(Excerpts from a dataset)
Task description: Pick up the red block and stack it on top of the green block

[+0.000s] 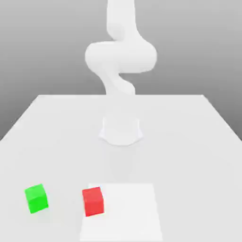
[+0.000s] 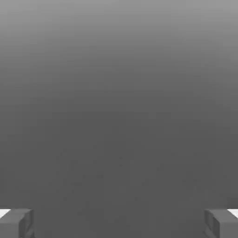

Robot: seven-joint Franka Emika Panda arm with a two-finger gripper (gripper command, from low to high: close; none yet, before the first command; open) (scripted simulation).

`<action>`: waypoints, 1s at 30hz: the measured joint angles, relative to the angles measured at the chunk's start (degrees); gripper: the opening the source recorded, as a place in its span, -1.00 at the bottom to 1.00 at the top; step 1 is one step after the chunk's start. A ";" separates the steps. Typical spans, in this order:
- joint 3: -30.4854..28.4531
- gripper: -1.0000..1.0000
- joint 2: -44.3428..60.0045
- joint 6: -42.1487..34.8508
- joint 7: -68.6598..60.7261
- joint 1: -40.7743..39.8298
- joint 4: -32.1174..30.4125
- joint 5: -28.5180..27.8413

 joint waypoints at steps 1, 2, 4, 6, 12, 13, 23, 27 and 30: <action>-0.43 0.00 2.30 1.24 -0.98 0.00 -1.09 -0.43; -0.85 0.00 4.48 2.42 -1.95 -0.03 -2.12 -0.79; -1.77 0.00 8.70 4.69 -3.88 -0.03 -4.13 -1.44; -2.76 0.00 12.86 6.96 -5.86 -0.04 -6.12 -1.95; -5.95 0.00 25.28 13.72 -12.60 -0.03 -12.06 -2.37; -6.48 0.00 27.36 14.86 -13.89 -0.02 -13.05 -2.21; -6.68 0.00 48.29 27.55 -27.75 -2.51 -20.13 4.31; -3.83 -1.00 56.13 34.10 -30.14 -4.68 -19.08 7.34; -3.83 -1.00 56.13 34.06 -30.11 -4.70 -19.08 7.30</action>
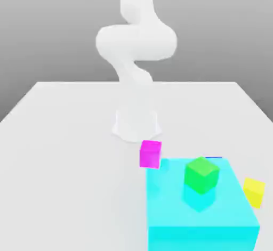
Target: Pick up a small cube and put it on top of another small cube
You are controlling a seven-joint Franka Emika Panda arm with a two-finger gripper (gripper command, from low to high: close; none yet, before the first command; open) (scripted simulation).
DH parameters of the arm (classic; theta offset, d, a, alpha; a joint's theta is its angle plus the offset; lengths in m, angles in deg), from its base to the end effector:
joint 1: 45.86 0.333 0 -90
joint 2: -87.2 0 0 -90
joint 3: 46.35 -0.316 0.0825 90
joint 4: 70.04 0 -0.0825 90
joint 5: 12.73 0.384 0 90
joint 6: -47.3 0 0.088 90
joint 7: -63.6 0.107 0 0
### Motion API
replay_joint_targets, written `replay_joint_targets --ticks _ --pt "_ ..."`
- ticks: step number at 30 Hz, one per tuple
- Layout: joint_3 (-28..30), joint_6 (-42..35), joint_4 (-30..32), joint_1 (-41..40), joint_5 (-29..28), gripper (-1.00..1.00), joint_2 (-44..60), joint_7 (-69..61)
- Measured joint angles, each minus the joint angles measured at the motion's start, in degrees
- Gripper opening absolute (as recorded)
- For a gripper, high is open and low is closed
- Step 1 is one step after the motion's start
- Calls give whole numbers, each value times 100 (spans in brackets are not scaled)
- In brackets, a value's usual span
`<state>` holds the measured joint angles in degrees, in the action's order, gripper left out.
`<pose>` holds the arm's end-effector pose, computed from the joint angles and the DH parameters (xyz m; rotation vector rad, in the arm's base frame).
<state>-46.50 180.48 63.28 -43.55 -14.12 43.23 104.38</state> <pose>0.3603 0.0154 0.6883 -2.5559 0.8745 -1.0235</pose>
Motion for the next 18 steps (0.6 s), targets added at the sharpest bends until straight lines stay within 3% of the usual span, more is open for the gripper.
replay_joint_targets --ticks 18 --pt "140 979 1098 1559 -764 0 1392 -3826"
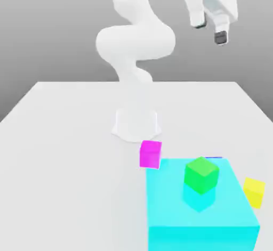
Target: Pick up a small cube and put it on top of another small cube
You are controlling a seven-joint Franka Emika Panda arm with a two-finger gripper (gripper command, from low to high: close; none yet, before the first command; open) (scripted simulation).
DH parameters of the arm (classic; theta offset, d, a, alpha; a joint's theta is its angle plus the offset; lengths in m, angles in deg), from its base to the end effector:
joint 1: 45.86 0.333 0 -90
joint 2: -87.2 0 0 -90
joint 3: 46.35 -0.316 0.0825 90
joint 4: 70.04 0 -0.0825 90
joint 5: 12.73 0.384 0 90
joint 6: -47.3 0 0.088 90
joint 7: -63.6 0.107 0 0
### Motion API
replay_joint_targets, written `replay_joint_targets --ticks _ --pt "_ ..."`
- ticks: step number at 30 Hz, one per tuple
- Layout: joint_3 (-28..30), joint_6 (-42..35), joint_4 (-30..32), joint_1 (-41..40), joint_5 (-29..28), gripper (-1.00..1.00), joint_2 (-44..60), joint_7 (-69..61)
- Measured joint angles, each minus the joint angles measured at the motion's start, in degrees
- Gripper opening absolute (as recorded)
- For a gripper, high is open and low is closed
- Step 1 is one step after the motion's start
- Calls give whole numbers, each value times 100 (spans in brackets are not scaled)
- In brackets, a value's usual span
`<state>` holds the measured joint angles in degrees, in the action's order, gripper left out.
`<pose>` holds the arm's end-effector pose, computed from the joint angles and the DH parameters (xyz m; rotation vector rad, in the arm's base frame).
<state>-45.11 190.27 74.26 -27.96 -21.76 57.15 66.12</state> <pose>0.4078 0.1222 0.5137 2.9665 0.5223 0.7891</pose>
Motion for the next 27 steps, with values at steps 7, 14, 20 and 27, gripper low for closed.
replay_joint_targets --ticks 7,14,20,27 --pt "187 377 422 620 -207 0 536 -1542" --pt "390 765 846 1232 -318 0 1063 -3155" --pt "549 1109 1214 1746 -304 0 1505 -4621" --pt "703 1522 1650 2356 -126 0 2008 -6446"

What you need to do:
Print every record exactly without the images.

Your solution:
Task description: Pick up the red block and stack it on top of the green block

[+0.000s] 
[+0.000s] 

Robot: seven-joint Franka Emika Panda arm with a two-finger gripper (gripper command, from low to high: close; none yet, before the first command; open) (scripted simulation).

`<action>`: waypoints, 1s at 30hz: the measured joint angles, relative to the angles measured at the chunk's start (degrees); gripper: the opening the source recorded, as a place in its span, -1.00 at the bottom to 1.00 at the top; step 1 is one step after the chunk's start. A ";" separates the steps. Typical spans, in this order:
- joint 3: -30.4854..28.4531
- gripper: -1.0000..1.0000
- joint 2: -44.3428..60.0045
- joint 6: -42.1487..34.8508
- joint 7: -68.6598..60.7261
- joint 1: -40.7743..39.8298
- joint 4: -32.1174..30.4125
- joint 5: -28.5180..27.8413

 joint waypoints at steps 1, 2, 4, 6, 12, 13, 23, 27 and 30: <action>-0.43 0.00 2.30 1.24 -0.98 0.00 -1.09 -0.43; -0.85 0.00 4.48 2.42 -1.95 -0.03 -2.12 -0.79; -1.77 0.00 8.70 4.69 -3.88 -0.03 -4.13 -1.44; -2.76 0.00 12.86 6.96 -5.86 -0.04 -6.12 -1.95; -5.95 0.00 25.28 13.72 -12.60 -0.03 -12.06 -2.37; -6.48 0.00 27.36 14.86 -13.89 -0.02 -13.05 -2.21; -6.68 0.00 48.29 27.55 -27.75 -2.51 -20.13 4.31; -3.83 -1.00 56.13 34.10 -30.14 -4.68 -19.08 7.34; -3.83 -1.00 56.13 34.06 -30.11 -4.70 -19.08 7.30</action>
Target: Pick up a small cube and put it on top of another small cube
You are controlling a seven-joint Franka Emika Panda arm with a two-finger gripper (gripper command, from low to high: close; none yet, before the first command; open) (scripted simulation).
DH parameters of the arm (classic; theta offset, d, a, alpha; a joint's theta is its angle plus the offset; lengths in m, angles in deg), from its base to the end effector:
joint 1: 45.86 0.333 0 -90
joint 2: -87.2 0 0 -90
joint 3: 46.35 -0.316 0.0825 90
joint 4: 70.04 0 -0.0825 90
joint 5: 12.73 0.384 0 90
joint 6: -47.3 0 0.088 90
joint 7: -63.6 0.107 0 0
### Motion API
replay_joint_targets, written `replay_joint_targets --ticks _ --pt "_ ..."`
- ticks: step number at 30 Hz, one per tuple
- Layout: joint_3 (-28..30), joint_6 (-42..35), joint_4 (-30..32), joint_1 (-41..40), joint_5 (-29..28), gripper (-1.00..1.00), joint_2 (-44..60), joint_7 (-69..61)
- Measured joint angles, each minus the joint angles measured at the motion's start, in degrees
- Gripper opening absolute (as recorded)
- For a gripper, high is open and low is closed
- Step 1 is one step after the motion's start
- Calls give whole numbers, each value times 100 (spans in brackets are not scaled)
- In brackets, a value's usual span
`<state>` holds the measured joint angles in degrees, in the action's order, gripper left out.
`<pose>` holds the arm's end-effector pose, computed from the joint angles and the DH parameters (xyz m; rotation vector rad, in the arm's base frame).
<state>-46.50 180.48 63.28 -43.55 -14.12 43.23 104.38</state> <pose>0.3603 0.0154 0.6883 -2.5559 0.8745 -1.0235</pose>
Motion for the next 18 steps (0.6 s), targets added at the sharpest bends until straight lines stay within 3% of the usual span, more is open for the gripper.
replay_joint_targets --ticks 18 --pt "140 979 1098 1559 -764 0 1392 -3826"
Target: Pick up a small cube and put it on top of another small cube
You are controlling a seven-joint Franka Emika Panda arm with a two-finger gripper (gripper command, from low to high: close; none yet, before the first command; open) (scripted simulation).
DH parameters of the arm (classic; theta offset, d, a, alpha; a joint's theta is its angle plus the offset; lengths in m, angles in deg), from its base to the end effector:
joint 1: 45.86 0.333 0 -90
joint 2: -87.2 0 0 -90
joint 3: 46.35 -0.316 0.0825 90
joint 4: 70.04 0 -0.0825 90
joint 5: 12.73 0.384 0 90
joint 6: -47.3 0 0.088 90
joint 7: -63.6 0.107 0 0
### Motion API
replay_joint_targets, written `replay_joint_targets --ticks _ --pt "_ ..."`
- ticks: step number at 30 Hz, one per tuple
- Layout: joint_3 (-28..30), joint_6 (-42..35), joint_4 (-30..32), joint_1 (-41..40), joint_5 (-29..28), gripper (-1.00..1.00), joint_2 (-44..60), joint_7 (-69..61)
- Measured joint angles, each minus the joint angles measured at the motion's start, in degrees
- Gripper opening absolute (as recorded)
- For a gripper, high is open and low is closed
- Step 1 is one step after the motion's start
- Calls give whole numbers, each value times 100 (spans in brackets are not scaled)
- In brackets, a value's usual span
`<state>` holds the measured joint angles in degrees, in the action's order, gripper left out.
`<pose>` holds the arm's end-effector pose, computed from the joint angles and the DH parameters (xyz m; rotation vector rad, in the arm's base frame).
<state>-45.11 190.27 74.26 -27.96 -21.76 57.15 66.12</state> <pose>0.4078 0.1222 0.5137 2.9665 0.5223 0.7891</pose>
Motion for the next 27 steps, with values at steps 7, 14, 20 and 27, gripper low for closed.
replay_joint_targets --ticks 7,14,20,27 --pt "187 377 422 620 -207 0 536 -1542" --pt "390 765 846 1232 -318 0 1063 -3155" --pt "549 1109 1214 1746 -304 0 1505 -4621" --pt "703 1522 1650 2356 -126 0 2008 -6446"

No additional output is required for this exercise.